Alla giocata di Motiejunas non possono essere applicati i seguenti criteri:
1 – dopo un tiro dal campo o un ultimo/unico tiro libero un giocatore tocca il canestro (anello+retina) mentre la palla è a contatto con l’anello.
2 – dopo un tiro libero seguito da un altro tiro libero …
3 – un giocatore tocca la palla infilando una mano attraversando il canestro da sotto.
4 – un difensore …
6 – un giocatore afferra l’anello e gioca la palla.
L’unica restrizione che potrebbe avvicinarsi alla giocata di Motiejunas sarebbe la quinta:
5 – Un giocatore causa una vibrazione del canestro in modo tale che, a giudizio dell’arbitro, impedisca alla palla di entrare nel canestro o ne abbia causato l’ingresso nel canestro.
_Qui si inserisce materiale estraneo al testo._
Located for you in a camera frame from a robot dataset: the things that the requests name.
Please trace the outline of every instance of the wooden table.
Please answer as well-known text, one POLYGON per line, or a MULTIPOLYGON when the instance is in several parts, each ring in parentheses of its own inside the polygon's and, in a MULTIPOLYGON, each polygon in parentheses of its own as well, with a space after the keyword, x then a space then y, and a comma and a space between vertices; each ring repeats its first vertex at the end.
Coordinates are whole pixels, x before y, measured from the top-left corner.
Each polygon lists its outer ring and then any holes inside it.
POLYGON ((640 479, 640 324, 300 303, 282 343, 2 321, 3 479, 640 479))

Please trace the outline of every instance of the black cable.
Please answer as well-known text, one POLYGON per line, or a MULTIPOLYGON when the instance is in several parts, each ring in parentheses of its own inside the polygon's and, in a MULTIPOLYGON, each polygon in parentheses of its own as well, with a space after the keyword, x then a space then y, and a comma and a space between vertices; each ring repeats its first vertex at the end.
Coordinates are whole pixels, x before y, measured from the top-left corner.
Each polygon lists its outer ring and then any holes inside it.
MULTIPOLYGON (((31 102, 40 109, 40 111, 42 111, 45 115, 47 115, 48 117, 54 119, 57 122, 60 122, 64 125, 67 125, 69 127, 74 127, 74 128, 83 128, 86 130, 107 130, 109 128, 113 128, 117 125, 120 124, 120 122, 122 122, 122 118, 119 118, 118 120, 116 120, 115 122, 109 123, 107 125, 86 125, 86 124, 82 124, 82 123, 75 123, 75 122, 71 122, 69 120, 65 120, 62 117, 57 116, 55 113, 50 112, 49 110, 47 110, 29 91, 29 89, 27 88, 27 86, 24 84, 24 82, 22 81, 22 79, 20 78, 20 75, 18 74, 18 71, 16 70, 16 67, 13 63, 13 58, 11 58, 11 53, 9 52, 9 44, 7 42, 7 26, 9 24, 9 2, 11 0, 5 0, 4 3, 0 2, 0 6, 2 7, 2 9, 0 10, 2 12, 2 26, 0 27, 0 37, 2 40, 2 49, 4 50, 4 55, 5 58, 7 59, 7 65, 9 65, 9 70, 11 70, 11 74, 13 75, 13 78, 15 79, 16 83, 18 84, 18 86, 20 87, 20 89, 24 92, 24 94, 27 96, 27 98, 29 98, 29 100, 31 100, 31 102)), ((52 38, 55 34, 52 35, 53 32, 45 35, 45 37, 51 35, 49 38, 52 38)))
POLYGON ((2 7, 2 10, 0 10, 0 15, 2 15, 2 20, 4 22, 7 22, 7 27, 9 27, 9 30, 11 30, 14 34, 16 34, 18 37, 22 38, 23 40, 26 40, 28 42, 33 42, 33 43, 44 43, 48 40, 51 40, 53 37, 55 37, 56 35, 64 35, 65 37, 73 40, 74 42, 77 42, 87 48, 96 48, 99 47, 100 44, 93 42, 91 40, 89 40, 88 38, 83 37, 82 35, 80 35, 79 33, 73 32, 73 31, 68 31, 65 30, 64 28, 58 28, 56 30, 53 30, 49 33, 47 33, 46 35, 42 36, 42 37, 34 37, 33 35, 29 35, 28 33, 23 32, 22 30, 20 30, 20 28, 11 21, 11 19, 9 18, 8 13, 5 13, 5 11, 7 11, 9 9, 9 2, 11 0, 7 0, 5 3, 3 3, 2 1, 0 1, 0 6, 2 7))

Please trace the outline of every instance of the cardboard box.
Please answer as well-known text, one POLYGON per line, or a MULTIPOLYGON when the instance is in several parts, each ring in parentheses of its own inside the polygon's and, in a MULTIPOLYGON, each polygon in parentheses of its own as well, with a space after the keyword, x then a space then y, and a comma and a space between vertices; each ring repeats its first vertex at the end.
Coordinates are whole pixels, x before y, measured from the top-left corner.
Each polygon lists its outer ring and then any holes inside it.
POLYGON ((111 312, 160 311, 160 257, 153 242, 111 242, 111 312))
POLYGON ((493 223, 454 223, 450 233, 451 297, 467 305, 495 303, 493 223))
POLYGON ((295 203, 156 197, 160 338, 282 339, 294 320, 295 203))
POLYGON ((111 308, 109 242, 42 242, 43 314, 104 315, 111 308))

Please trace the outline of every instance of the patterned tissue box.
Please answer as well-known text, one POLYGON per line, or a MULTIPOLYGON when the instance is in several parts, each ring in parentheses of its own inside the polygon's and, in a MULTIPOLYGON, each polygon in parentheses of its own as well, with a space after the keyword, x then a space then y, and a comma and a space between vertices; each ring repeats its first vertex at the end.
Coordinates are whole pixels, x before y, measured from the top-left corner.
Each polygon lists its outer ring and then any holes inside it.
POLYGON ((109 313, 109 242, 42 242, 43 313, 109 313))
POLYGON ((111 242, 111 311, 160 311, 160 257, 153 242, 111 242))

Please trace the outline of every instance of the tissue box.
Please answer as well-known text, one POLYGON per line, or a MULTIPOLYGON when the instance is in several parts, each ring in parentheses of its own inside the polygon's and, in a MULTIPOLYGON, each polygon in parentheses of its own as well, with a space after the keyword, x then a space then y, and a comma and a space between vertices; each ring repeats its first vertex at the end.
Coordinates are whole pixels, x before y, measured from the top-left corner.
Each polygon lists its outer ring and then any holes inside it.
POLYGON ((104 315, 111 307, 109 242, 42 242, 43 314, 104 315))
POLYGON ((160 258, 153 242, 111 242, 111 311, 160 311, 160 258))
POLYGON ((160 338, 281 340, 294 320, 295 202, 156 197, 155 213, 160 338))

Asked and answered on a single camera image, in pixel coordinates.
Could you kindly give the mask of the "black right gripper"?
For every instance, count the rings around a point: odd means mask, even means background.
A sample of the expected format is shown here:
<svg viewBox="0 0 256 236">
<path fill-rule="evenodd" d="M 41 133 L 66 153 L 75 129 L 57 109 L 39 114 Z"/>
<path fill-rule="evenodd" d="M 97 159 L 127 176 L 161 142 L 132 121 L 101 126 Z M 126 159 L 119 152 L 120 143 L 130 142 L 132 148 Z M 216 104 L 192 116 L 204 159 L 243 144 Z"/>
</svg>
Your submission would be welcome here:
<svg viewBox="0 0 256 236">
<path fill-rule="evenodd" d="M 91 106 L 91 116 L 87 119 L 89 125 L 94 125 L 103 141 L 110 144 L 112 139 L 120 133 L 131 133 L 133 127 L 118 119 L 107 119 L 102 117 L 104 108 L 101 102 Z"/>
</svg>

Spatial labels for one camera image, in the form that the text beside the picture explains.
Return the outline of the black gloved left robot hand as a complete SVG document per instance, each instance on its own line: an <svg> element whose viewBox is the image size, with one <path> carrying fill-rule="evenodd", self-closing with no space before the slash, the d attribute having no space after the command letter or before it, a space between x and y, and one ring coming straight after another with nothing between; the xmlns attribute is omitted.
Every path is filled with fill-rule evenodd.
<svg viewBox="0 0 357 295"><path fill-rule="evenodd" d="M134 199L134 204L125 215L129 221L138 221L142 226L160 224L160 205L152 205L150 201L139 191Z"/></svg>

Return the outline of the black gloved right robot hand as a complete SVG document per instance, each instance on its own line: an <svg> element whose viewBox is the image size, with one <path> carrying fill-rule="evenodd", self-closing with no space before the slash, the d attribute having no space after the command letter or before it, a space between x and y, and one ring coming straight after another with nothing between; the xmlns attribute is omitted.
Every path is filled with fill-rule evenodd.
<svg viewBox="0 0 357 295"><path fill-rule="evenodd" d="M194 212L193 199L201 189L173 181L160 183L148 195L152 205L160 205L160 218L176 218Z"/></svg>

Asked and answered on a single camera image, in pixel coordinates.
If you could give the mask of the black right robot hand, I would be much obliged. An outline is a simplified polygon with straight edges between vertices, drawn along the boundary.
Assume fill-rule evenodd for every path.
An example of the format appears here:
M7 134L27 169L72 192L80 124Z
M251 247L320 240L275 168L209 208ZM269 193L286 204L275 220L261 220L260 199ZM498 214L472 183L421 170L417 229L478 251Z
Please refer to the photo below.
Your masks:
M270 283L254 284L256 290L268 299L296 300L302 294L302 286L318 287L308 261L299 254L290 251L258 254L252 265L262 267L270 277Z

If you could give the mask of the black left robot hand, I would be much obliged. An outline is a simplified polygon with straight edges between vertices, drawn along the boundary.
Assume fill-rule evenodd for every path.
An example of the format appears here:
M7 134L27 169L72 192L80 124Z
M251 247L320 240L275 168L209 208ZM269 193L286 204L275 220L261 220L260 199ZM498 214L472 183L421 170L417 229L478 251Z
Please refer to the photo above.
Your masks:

Il tiro di Motum, dopo essersi impennato sull’anello, entra nel canestro senza toccare l’anello stesso, la vibrazione provocata da Motiuejunas, oggettivamente, non ha nessun effetto sulla traiettoria del pallone che tocca solo la rete. Pertanto l’azione di Motiejunas è legale. Inutili le speculazioni sul “giudizio dell’arbitro” senza il quale il basket sarebbe inarbitrabile e in giocabile. La ratio della regola è ovviamente quella di sanzionare una giocata che porti un vantaggio o arrechi un danno ad una o entrambe le squadre. Questo per garantire fluidità al gioco ed evitare interruzioni inutili del gioco.
Il basket moderno è un gioco di vantaggi, così ci insegnano i coach! L’evoluzione del regolamento o meglio dell’arbitraggio moderno, dovrebbe essere quello di eliminare tutte quelle chiamate in situazioni che non portano vantaggio/svantaggio ad alcun giocatore/squadra. Non sempre questo accade, ma ogni errore deve essere considerato come parte integrante di una prestazione sportiva. E’ compito di tutte le componenti informare ed essere informate, auspichiamo che questo spazio a nostra disposizione possa contribuire a conoscere meglio le regole con il supporto delle immagini del basket reale, quello giocato!